Dozens of people spent their Wednesday night in the Denton ISD boardroom. One man said he actually drove two hours from Wichita Falls to be there. 

But no one was there to discuss board policies or go over test scores. Instead, they were there to talk about an issue that affects all of their children: anxiety disorders.

The Denton ISD Counseling and Social Work Department hosted the Fall 2017 Community Forum, a ongoing event held each semester where parents can meet with experts to talk about topics relevant to modern-day families. Previous topics have included suicide prevention, alcohol and drug use and the impact of social media.

According to data from the Anxiety and Depression Association of America, roughly one in four kids ages of 13 to 18 will suffer from an anxiety disorder. David Goff, a local pediatrician, said he's seeing more and more kids come into his office with anxiety or depression.

"When I initially went into pediatrics, my thoughts were more of growth and development, childhood diseases, runny noses and ear infections," he said. "Now, probably 25 to 30 percent of my day is about mental health. The prevalence has gone up exponentially compared to when I started 20 years ago."

Amy Lawrence, Denton ISD's director of counseling services, said Wednesday's forum was the largest crowd she's seen since the program started three years ago.

"It makes me sad because it means so many people are struggling with this issue," she said. "But it also gives me hope because there are so many parents who want to help their child."

The panel comprised Goff and his wife, Karen Goff, also a pediatrician, psychologist Lisa Elliot and Guyer High School counselor Rebekah dePeo-Christner. The experts answered common questions they get from parents, which are included below:

What are major symptoms of anxiety or depression?

All the panelists agreed that symptoms could include sleep disturbance, irritability or social withdrawal. Some symptoms, though, might manifest in a different way.

"A lot of times, kids will come in with somatic complaints like abdominal pain or headaches," Karen Goff said. "Sometimes, kids won't come in and say, 'I'm anxious.' They'll come in with a headache. Once we start to evaluate them, we realize they're anxious."

What is normal anxiety and when does it become a concern?

Students get anxious about a lot of things: schoolwork, college applications, sports games, fine arts competitions and the future in general. Doctors say it's OK to worry, but if it starts affecting your health or friendships, there could be a problem.

"Severity is the key on everything," Elliott said. "Anxiety is considered a disorder not based on what kids worry about but how it impacts their daily functioning. If it's impacting a child's functioning and their overall well-being, then it's something serious to be looking at."

Are there actually higher levels of stress today or a greater inability to cope with stress?

The experts seemed to think it's a mix of both. 

Kids today have unique stressors like a higher level of competition for colleges, the need to be popular on social media and the prevalence of online bullying. There's also increasing apprehension about topics in the news.

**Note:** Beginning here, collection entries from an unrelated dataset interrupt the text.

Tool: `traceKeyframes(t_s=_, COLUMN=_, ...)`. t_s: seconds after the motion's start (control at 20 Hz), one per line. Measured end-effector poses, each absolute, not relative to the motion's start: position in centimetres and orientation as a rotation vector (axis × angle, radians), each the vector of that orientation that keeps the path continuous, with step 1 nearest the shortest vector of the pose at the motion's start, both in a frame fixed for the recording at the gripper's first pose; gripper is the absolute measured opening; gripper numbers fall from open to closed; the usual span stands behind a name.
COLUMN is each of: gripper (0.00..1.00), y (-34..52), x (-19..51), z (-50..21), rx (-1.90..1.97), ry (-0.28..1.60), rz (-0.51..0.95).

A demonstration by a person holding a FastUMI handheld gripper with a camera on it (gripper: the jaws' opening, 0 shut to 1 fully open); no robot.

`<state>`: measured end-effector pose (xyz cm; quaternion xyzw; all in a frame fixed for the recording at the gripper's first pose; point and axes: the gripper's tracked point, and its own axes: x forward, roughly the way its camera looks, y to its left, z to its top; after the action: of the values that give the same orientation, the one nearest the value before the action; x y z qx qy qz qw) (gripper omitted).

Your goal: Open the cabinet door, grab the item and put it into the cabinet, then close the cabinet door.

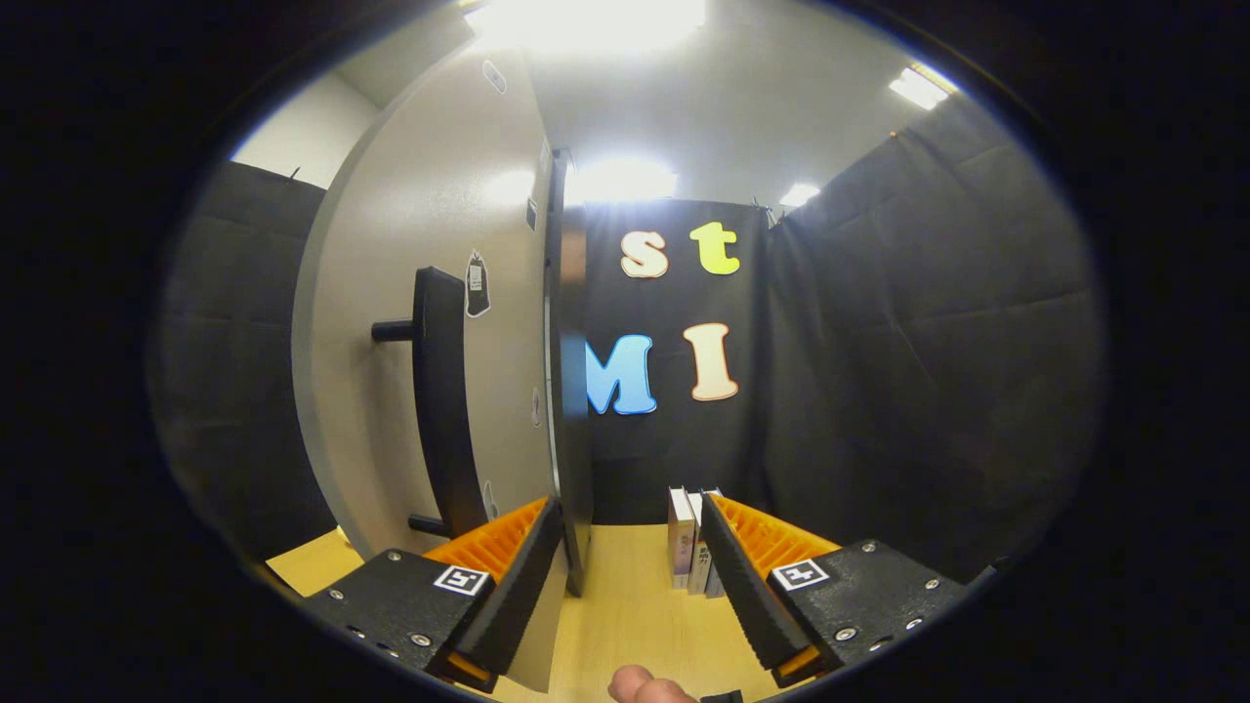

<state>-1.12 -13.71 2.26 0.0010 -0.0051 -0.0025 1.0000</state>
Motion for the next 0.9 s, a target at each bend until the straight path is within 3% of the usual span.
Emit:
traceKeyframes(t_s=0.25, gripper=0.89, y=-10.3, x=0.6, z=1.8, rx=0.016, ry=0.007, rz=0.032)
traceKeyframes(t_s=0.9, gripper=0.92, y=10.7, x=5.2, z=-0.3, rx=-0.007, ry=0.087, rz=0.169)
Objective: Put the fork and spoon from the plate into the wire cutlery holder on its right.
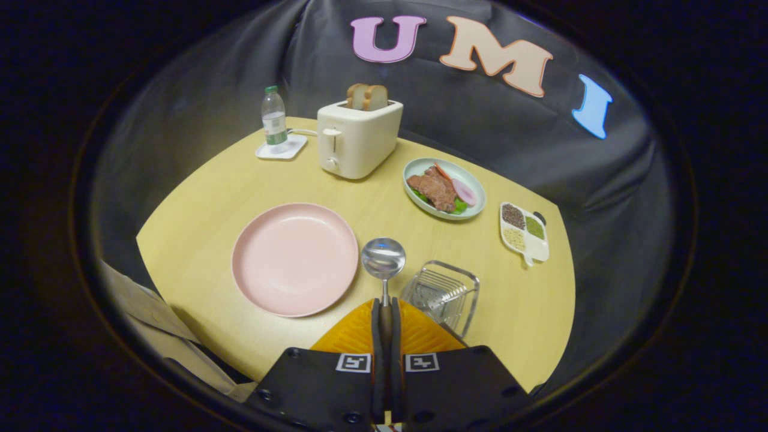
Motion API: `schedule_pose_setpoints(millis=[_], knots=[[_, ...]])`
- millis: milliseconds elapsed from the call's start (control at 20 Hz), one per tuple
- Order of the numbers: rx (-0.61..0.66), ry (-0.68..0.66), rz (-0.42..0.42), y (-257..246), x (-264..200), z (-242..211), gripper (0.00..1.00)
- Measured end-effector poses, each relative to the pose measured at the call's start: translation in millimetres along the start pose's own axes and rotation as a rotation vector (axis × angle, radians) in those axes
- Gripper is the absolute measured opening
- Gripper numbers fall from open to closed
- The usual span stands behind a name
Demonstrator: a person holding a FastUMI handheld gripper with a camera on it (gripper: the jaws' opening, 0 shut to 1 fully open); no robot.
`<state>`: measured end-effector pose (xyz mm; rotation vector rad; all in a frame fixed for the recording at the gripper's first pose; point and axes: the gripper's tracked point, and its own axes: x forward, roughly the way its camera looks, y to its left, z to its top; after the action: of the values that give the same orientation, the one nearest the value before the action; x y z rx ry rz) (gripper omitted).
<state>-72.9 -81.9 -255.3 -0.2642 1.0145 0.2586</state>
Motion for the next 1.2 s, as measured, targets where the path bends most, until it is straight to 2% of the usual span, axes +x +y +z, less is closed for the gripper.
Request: schedule_pose_setpoints(millis=[650,850,1000,1200], knots=[[0.018,0.049,-0.064,-57.9,-10.6,-24.9,0.08],[0.017,0.021,-0.063,-60.4,-10.5,-15.4,0.14],[0.023,-0.014,-0.067,-59.0,-19.3,-6.3,0.48],[0.059,-0.133,-0.059,-45.4,-35.1,19.2,0.84]])
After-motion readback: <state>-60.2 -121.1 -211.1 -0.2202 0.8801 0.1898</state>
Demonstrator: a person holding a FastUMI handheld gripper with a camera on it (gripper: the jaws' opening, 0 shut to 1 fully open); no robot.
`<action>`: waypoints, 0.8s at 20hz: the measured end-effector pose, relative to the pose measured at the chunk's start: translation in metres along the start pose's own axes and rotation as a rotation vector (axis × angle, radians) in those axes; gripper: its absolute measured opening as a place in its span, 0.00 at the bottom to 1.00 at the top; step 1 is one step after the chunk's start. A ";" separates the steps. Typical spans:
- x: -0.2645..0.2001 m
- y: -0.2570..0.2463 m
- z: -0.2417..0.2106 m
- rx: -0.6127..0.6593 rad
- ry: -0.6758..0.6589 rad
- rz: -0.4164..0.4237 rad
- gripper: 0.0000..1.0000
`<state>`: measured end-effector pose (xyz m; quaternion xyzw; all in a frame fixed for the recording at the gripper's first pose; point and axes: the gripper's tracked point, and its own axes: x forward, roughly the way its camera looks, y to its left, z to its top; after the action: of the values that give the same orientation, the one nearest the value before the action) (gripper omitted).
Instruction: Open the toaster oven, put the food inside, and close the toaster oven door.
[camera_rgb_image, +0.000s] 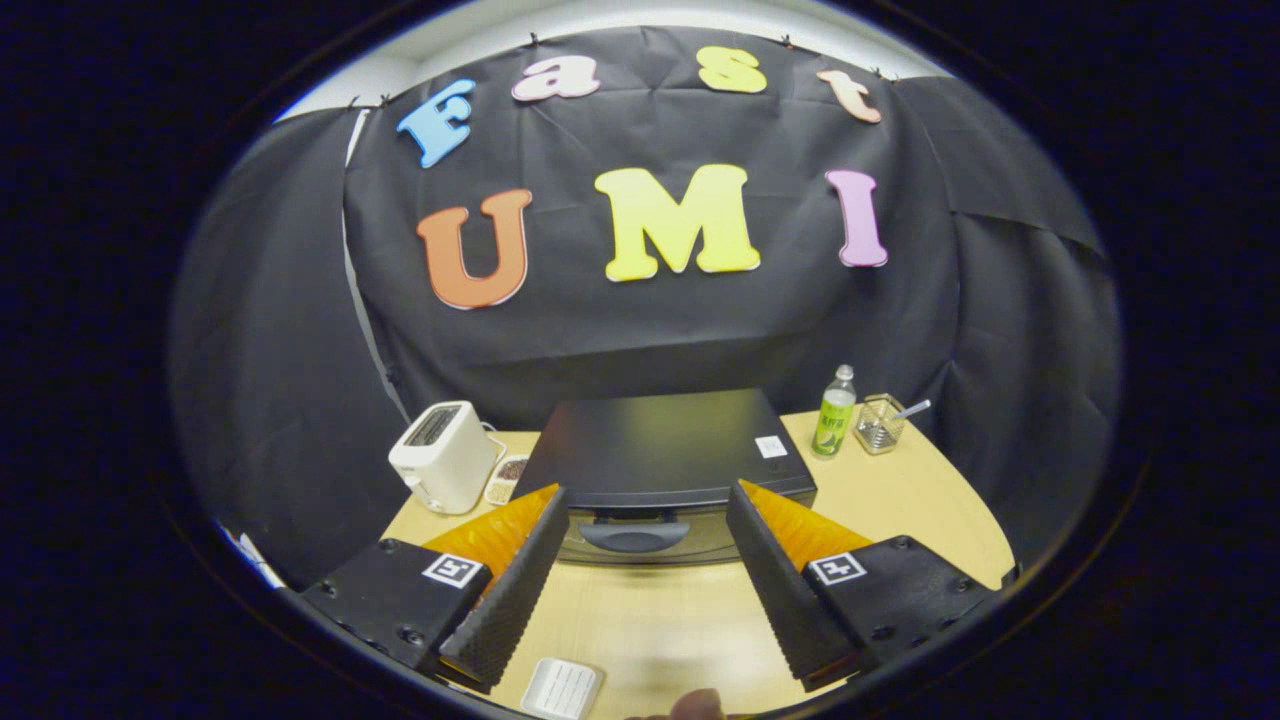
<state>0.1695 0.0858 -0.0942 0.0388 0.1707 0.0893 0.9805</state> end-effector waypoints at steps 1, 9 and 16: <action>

"I have a 12-year-old and he asked me about ISIS the other day," dePeo-Christner said. "I thought, 'OK, well I guess we're going to have this discussion.' They have to worry about terrorism and things that we didn't necessarily have to worry about. There is that stress that the world is not safe."

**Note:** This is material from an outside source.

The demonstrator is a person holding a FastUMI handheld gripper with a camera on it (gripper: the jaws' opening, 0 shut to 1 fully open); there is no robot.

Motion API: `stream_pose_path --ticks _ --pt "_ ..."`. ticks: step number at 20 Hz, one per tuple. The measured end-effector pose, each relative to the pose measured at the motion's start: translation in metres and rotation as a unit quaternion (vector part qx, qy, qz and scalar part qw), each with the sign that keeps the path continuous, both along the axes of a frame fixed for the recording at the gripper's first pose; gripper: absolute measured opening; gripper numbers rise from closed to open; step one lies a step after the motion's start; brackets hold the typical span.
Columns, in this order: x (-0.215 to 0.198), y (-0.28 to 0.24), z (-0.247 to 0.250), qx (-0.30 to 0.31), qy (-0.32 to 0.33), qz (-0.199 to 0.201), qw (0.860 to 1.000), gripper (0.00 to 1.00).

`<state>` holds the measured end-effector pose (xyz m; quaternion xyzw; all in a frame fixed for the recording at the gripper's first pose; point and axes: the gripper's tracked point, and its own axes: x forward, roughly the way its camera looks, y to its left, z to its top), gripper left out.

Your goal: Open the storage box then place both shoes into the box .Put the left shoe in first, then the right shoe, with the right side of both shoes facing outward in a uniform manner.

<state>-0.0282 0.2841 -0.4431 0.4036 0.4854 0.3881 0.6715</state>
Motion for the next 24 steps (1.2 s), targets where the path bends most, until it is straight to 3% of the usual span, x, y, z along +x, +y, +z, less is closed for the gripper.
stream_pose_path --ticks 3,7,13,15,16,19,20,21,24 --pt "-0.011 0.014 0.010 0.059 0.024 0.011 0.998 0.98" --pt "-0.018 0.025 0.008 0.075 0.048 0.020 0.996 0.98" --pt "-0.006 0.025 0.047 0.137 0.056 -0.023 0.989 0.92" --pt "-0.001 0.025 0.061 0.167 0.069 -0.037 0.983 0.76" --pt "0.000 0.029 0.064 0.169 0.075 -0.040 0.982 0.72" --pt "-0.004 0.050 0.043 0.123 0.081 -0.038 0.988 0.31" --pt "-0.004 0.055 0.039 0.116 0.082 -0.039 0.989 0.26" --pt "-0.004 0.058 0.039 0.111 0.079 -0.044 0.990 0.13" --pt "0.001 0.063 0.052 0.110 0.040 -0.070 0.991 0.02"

Karen Goff also pointed out that some parents might be hindering their child's social development by being too involved in their activities.

"I think we, as a society, just coddle our kids," she said. "For our whole lives, we made sure they were always busy and had something going on. Our parents used to just open the door and say, 'Go play. Be back before dark.' Sometimes, we can't do that anymore because of issues in society. But at the same time, we just need to let them go out and play whiffle ball and let them learn how to deal and interact."

How do we give our kids the skills to combat anxiety?

Experts say breaking down the stigma about mental health is a good first step. They advise talking openly about depression and anxiety and continuing to ask questions, even if your child doesn't answer.

"My hope is that someday people will look at mental health the same way we look at physical health," Elliott said. "They're intertwined and we're holistic human beings. They need to be treated as equally important."

Proper self-care also can go a long way. Get into an exercise routine with your child. Prepare healthy meals and make sure they get a good amount of sleep. Go with them to volunteer at their favorite charity and remind them (and yourself) to put down the phone every once in a while.

"You have to help your kids manage their anxiety, not eliminate it," Elliot said.

For anyone seeking outside help, talk to your local pediatrician or ask your child's school counselor for resources. David Goff said although medication can be helpful, it should be prescribed after kids have tried other counseling techniques.

"Lots of people's first step is seeking medication," he said. "I think medicine isn't always the answer. I describe medication as a crutch. If you break your ankle, you use crutches until your ankle heals. Medication can provide that tool as we try to work with your anxiety and seek counseling."

What do I do if my child refuses help?

Sometimes, kids think that if they go to therapy, they're crazy. But that's not the case.

"Let them control the therapy. Let them pick the therapist," dePeo-Christner said. "Have some type of agreement about what it's going to look like and then see if they can buy into it and start to feel better."

All the panelists agree that there's one thing parents absolutely cannot do: stop trying.

"One of the hardest things for me to hear is when a parent comes in and says, 'I give up,'" David Goff said. "We're parents. That means we fight to the death for our kids and that means you keep trying. Sometimes it will be the hardest process you've ever gone through but it's your kid and you'll continue to fight for them."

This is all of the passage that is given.